Entries provided

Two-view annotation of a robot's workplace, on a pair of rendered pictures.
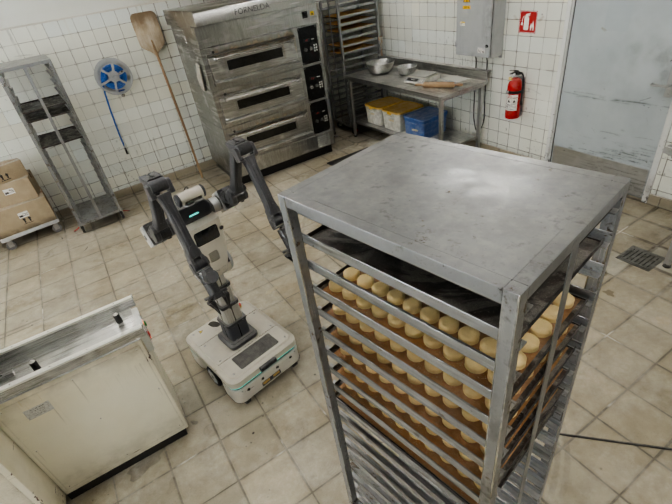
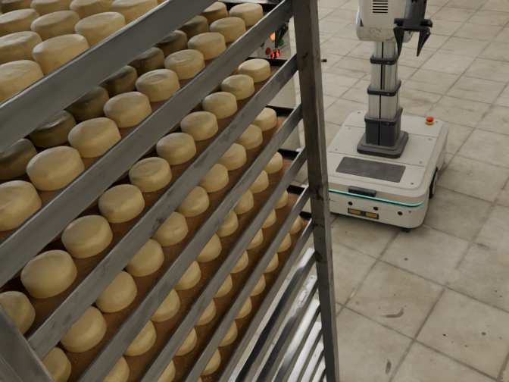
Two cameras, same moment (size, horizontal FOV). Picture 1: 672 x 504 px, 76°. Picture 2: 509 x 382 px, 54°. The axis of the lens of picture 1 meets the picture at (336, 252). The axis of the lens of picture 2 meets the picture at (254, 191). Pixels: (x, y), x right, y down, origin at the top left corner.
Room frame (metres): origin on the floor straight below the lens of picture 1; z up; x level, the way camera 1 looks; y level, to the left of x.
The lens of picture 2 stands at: (0.92, -0.92, 1.66)
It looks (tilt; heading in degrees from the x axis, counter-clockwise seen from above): 38 degrees down; 72
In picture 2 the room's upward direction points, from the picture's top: 10 degrees counter-clockwise
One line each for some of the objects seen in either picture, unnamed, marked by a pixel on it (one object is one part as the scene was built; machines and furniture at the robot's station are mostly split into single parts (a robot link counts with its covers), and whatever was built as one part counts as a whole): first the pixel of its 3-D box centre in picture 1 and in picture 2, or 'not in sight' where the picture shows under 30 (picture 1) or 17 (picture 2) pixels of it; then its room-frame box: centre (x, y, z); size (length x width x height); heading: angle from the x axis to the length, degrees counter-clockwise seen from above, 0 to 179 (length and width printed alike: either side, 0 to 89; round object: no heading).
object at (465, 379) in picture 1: (392, 331); not in sight; (0.77, -0.11, 1.50); 0.64 x 0.03 x 0.03; 39
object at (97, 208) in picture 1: (64, 146); not in sight; (4.91, 2.81, 0.93); 0.64 x 0.51 x 1.78; 30
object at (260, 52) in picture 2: (142, 328); (270, 44); (1.79, 1.10, 0.77); 0.24 x 0.04 x 0.14; 27
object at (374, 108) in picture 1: (384, 110); not in sight; (6.15, -1.01, 0.36); 0.47 x 0.39 x 0.26; 116
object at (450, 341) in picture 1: (390, 304); not in sight; (0.77, -0.11, 1.59); 0.64 x 0.03 x 0.03; 39
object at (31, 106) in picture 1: (42, 103); not in sight; (4.90, 2.81, 1.41); 0.60 x 0.40 x 0.01; 30
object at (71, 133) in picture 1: (59, 136); not in sight; (4.90, 2.81, 1.05); 0.60 x 0.40 x 0.01; 30
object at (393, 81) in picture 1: (409, 108); not in sight; (5.66, -1.26, 0.49); 1.90 x 0.72 x 0.98; 27
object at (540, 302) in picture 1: (442, 238); not in sight; (0.89, -0.27, 1.68); 0.60 x 0.40 x 0.02; 39
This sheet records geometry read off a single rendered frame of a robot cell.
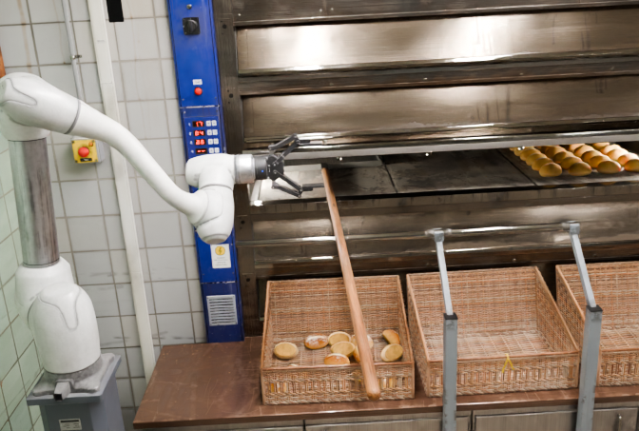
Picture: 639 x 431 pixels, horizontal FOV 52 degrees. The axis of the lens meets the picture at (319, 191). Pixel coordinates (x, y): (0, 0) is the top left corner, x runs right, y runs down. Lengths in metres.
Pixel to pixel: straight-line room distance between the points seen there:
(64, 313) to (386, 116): 1.39
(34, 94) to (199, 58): 0.90
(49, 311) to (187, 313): 1.10
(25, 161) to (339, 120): 1.18
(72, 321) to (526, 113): 1.79
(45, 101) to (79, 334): 0.62
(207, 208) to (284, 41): 0.87
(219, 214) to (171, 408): 0.91
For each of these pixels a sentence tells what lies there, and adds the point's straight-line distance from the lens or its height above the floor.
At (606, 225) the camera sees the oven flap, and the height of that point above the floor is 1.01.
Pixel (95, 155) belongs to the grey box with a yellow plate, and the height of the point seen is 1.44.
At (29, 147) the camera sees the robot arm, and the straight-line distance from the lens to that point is 1.97.
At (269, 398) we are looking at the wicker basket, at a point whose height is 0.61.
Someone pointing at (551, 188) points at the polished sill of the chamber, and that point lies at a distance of 2.83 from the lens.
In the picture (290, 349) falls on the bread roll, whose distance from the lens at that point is 2.70.
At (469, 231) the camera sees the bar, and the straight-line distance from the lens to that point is 2.38.
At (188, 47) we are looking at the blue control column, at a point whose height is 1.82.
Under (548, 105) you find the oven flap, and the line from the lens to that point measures 2.73.
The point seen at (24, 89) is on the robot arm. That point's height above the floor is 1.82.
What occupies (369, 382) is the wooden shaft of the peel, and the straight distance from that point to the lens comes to 1.49.
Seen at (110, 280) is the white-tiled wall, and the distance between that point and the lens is 2.91.
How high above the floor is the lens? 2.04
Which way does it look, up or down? 18 degrees down
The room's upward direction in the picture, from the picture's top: 3 degrees counter-clockwise
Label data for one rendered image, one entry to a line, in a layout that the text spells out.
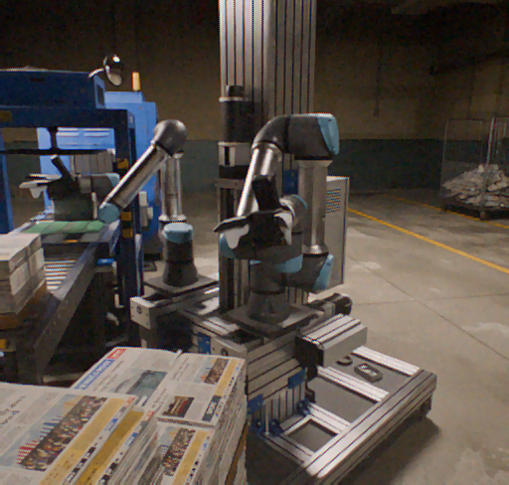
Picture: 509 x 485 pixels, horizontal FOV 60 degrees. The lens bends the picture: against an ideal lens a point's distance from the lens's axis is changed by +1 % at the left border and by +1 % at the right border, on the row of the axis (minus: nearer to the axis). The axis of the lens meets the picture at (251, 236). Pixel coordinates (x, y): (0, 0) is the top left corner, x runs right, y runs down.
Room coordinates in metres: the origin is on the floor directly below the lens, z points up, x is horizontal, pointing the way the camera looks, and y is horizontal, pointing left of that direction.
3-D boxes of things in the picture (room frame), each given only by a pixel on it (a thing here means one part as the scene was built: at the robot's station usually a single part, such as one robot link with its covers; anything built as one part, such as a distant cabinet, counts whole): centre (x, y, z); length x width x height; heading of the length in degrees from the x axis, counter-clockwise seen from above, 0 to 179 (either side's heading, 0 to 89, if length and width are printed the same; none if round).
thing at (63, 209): (3.36, 1.33, 0.93); 0.38 x 0.30 x 0.26; 11
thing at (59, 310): (1.85, 0.78, 0.74); 1.34 x 0.05 x 0.12; 11
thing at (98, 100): (2.80, 1.22, 1.65); 0.60 x 0.45 x 0.20; 101
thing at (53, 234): (2.80, 1.22, 0.75); 0.70 x 0.65 x 0.10; 11
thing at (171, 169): (1.87, 0.34, 1.19); 0.15 x 0.12 x 0.55; 19
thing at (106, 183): (1.78, 0.59, 1.21); 0.11 x 0.08 x 0.09; 109
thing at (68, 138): (5.48, 1.68, 1.04); 1.51 x 1.30 x 2.07; 11
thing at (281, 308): (1.39, -0.06, 0.87); 0.15 x 0.15 x 0.10
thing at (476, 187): (7.91, -4.08, 0.85); 1.21 x 0.83 x 1.71; 11

What you will do
Check each line of the entries above for the word "there". List the ones that have it.

Finished task
Pixel to pixel: straight-line room distance between the points seen there:
For each of these pixels a sentence tells what lies there, and adds the point's straight-line distance from the lens or its height above the floor.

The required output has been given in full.